BlackBerry bridge is a service that will connect your BlackBerrys native PIM applications like contacts, email and calendar onto your PlayBook, giving you a big screen window into your BlakBerry. At the time of writing this review BlackBerry bridge was not available for download.
RIM promised us a full web browser on the PlayBook and oh did they deliver. The PlayBook supports full hardware accelerated flash 10.2, which means no stuttering video and smooth flash animations. The down side to having flash support is that you really start to see how flash slows down your browsing experience causing pages to load a few seconds slower as the browser brings up those flash animated advertisements. In the browser RIM has given you the option to enable the flash support by swiping down to bring up the menu, selecting the gear icon, then go to content and toggle the flash support, doing so will increase browser load time.
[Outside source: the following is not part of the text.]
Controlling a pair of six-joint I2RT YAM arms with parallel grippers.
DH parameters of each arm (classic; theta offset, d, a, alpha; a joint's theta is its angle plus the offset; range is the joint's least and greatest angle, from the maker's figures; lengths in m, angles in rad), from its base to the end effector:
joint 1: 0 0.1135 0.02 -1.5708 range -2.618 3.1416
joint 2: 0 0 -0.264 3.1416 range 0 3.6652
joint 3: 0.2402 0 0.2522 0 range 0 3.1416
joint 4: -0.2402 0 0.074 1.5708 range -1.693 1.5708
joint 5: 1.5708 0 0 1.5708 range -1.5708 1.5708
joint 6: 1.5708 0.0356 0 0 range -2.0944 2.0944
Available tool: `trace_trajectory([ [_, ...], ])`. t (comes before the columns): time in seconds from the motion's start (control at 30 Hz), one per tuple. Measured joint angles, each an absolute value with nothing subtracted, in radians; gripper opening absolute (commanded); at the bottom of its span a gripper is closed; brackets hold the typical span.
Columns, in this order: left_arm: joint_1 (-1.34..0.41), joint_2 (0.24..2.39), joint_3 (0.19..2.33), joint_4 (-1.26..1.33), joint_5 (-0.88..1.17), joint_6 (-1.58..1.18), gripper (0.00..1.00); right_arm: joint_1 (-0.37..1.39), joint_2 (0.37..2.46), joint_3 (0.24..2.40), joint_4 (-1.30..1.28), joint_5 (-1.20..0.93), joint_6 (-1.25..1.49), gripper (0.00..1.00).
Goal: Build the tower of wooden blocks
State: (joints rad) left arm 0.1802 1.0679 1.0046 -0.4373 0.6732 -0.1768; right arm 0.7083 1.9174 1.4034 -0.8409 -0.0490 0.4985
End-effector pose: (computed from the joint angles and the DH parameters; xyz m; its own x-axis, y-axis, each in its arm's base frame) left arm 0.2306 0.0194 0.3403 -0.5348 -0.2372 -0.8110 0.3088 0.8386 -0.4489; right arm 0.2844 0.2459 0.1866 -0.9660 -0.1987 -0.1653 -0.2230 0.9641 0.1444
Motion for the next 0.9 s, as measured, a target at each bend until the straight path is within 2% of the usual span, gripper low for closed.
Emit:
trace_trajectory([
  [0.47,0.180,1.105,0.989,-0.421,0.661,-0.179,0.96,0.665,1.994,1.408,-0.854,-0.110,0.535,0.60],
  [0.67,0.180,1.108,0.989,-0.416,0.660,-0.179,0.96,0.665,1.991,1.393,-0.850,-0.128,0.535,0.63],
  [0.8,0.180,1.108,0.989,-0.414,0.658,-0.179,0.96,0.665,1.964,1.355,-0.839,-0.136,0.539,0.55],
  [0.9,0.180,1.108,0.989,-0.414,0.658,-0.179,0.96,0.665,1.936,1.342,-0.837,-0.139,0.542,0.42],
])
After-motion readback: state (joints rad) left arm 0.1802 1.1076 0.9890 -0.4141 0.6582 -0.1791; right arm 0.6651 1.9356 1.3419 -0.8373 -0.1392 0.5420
So, its time for those great final thoughts on the PlayBook…RIM’s first product in the tablet market, did it win over me? Does it need more work? Well, the answer is yes and yes. The BlackBerry PlayBook is awesome, and I’m not just saying that because it was made by RIM, I’m saying it because you can’t argue with what’s right in your face. The PlayBook features a Texas instruments 1ghz dual core CPU, a 5 mp camera capable of taking full 1080p videos and a vivid 1024×600 high resolution 7″ touch screen.
The hardware on the PlayBook is quite a match for the QNX operating system bringing the best of performance and style, something that RIM has lacked in the past few years and I really think that this is just a small peak at what RIM was in-store for their BlackBerry smartphone line up in the next few years.
So what needs work? Well, I really feel that the missing PIM (personal information) applications like calendar, contacts and email will in the end hurt RIM within the consumer market since the competition has these features from day one. Yes, connecting your BlackBerry smartphone will give your access to these applications but RIM needs to cater to non-BlackBerry users also if they are going to success in this newly created market. While writing this review I had received about three software updates making it a little hard to write the review, as things that where broken got fixed and things that where fixed broke. It’s sad to put things this way but for RIM to succeed in the tablet space they need the developers to build awesome games and applications for the PlayBook, and starting off with 3,000 apps at launch isn’t bad but they need the big guns like EA and Popcap Games to continue developing games on the PlayBook.
So where did RIM win? RIM defiantly won in the operating system front. Even though there are a few bugs in the OS and my PlayBook froze once or twice (while on pre release software), I truly think RIM has a winner with QNX and the tablet OS. Coming in at 7″ some may feel that the PlayBook is a little small but it’s actually the perfect size, letting you bring it around with you and not worrying about where you’ll store it, often an issue with larger 9″+ tablets.
The final verdict is that RIM created a tablet that will appeal to the business and consumers alike. The QNX OS is zippy without pausing to think about what task it needs perform. The Screen used is beautiful providing clean crisp images and amazing HD video. I’m definitely glad and proud to won the BlackBerry PlayBook and excited to see where RIM takes this form factor and operating system in the future.